When I was in high school, I had a teacher like Anton for advanced algebra.
He was a man with plenty of stories. I remember him opening class with plenty of bizarre anecdotes, but time has destroyed most recants. I specifically remember him opening with a story about how lightning traveled through the electrical wiring to zap a man he knew. He was watching television, and the bolt traveled that path to him. In hindsight, he may have actually calculated it, but the possible purpose of such openers was to reinforce the awe or possible fear in those he taught, to bring them in to proper frame of focus. It worked for me.
Mr. B's punishments were far less catastrophic, but he ensured his students would pay attention, be silent, and ultimately, be in line for his alpha nature.
Mr. B had occasional challengers, through smart-aleck games that became identified. Those people almost always were given detention, at least, upon identification, through consequence, and upon further missteps with the teacher. Very few navigated this particular attention without such consequence.
I was a frightened freshman lad, in over my head in some classes. In particular, advanced algebra was slightly over my head. Mr. B's final grade for my work was in the neighborhood of a borderline. He had me down for a B, or a B-minus, so I was in the clear enough to find an exemption from his final exam. Almost the entire class was also in the same boat.
I had never challenged this man, knowingly, until he approached me near the final day of class.

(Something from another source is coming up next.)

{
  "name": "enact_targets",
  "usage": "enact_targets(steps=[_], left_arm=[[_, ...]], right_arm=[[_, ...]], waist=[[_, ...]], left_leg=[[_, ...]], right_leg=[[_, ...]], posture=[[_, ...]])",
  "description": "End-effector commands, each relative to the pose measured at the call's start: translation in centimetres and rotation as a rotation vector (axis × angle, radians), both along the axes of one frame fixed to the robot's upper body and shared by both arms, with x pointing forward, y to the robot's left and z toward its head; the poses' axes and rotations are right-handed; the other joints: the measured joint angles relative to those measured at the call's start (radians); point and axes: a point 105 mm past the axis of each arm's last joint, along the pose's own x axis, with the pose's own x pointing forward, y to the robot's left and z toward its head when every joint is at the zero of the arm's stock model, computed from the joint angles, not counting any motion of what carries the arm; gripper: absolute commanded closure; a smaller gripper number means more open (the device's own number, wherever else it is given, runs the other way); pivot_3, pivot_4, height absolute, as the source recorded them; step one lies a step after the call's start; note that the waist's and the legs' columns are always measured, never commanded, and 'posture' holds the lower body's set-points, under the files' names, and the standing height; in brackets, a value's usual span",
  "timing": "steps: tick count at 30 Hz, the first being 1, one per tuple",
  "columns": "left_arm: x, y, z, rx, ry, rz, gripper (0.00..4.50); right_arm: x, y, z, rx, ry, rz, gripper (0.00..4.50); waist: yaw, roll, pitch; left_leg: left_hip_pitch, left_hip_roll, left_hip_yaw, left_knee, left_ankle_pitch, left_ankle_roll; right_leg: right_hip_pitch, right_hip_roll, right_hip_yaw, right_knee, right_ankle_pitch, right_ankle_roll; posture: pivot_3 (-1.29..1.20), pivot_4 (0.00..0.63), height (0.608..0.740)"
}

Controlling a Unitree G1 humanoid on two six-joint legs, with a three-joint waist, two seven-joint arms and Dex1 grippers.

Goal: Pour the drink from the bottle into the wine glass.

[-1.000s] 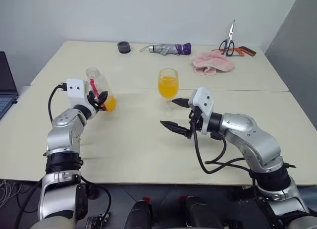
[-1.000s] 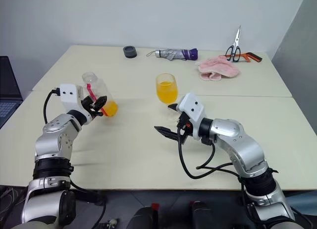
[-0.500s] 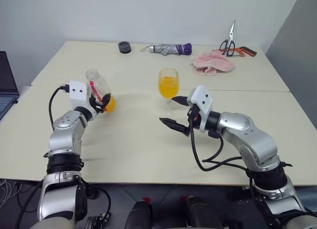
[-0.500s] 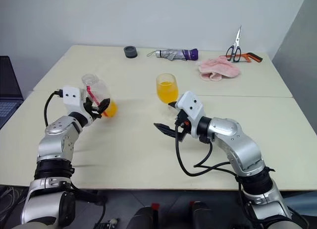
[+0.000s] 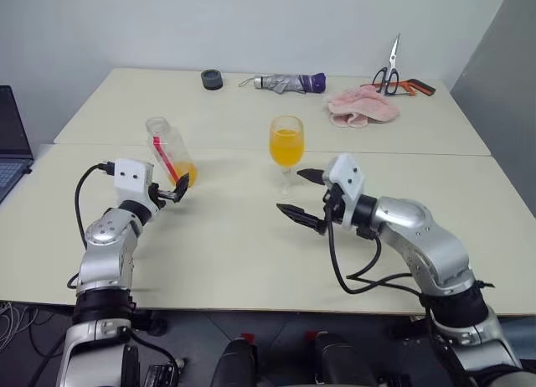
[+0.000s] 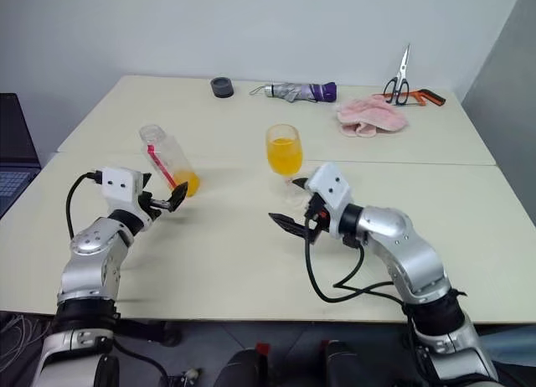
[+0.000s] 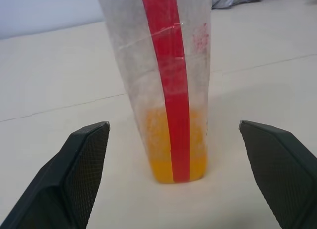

It turned out that I had
I had missed class in my freshman year enough to invoke a danger of taking his final exam.
Without warning, he explained to me that I was liable to take his exam, if he so chose. Then, he brought out a quarter from his pants pocket, and without further explanation, he flipped it, coin spinning round and round, and he caught the coin and slapped his other palm over the coin.
"Well, Heads, or Tails, Mr. sauce1977
I believe I wondered, at that moment, just what he meant, but the gambling man in me blurted, "Tails."
He revealed the coin as showing heads.
I was to take his final exam, along with one other unlucky soul.
It was later in my high school years that this other person who took the exam, this peer of mine, would be in the very same car with me for driver's education. We were on our first day of driving, and this peer managed to unwillingly be involved in a most frightening accident at a busy intersection.
An elderly couple, desperately seeking McDonald's from across the street, merged through a pile of left-turn lane cars and managed to place itself right in the middle of the car's path with no time to stop. We came to a t-bone halt.
We were all okay, and our car was driveable, but I was most frightened as the final person to drive that evening. I remember driving 10 mph under the speed limit, lurching, weaving, panicking at every stop light, and, ultimately, forgetting to apply the brake and instead hitting the gas when I reached my destination of my mother's driveway.
Had the instructor not happened to have her own set of brakes on the passenger side, I would have finished off the car's fate with the junkyard, as it seemed destined to merge with the sturdy brick front porch corner.
Since those days, I have come to realize just how close I am to having witnessed a more merciful set of chance and fate, to date.